考えてみるに、石井隆作品とのおつきあいは40年近くになるのか。映画化作品は、まず、ロングランは考えられないだけに、ぽつぽつ見逃しもあったりして、久々に「フィギュアなあなた」をのぞき観る。新宿の空気感、都会に埋もれて暮らす人間に宿す淫猥、あるいは淫靡なノスタルジーと暴力、破滅を予感させる妄想、その妄想力で増幅するメロウな性愛感覚がストレートに映像化。その世界観の描出は、劇画よりも映画であればこその自在、紛れもなく石井隆そのもの。柄本佑、佐々木心音とも、その世界にピタリとはまり込んでいた。

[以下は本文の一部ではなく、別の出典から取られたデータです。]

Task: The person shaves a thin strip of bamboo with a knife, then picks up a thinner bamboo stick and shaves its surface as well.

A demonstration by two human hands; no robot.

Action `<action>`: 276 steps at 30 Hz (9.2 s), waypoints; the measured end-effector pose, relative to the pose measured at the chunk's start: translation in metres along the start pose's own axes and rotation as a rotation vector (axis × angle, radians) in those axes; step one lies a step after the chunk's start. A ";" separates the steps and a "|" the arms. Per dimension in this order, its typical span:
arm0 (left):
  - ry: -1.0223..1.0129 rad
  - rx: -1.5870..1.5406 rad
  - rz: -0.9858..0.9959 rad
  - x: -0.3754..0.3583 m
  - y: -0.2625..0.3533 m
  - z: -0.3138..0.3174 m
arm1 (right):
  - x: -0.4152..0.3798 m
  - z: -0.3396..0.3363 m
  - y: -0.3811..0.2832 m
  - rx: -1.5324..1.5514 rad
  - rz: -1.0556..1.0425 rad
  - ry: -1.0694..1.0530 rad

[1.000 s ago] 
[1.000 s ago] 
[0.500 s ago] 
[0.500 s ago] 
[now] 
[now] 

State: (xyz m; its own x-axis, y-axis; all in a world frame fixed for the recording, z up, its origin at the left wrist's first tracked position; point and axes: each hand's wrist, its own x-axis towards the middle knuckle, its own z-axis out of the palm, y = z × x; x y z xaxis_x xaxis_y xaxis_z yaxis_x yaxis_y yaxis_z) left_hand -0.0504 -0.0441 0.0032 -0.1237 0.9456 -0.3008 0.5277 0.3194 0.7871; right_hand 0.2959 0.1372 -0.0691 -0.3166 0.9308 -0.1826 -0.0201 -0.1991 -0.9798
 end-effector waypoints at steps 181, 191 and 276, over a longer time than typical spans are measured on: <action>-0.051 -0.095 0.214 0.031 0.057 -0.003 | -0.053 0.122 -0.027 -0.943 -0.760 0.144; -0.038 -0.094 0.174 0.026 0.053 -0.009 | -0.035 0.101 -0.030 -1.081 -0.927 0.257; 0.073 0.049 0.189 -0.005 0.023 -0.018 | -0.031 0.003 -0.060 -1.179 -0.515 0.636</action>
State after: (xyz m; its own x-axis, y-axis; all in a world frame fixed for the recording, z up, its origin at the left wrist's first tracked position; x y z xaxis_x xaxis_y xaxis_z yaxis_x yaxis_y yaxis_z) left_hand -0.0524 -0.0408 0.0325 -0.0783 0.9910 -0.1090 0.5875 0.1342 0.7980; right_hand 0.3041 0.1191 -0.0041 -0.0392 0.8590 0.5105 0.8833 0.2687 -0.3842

以前の映画作品で、ラジオから流れてくる(?だったと思う)「テネシー・ワルツ」が印象的だったものがあるが、今回は「ラブ・ミー・テンダー」っていうか、「オーラ・リー」。ほとんどテーマ的に使われていて、やはり叙情に満ちた旋律が石井隆世界の彩りとなる。「オーラ・リー」自体、南北戦争当時の曲と記憶していたが、日本語歌詞が付された歌唱がサウンド・トラックにあって、凝った印象、この歌詞も石井監督が自ら書き下ろしたものだったかな。歌い手はだれだった??

「フィギュアなあなた」の評価メモ
【自己満足度】=★★★★☆
【お勧め度】=★★☆☆☆
※淫靡な妄想世界は他人には勧め難いものである。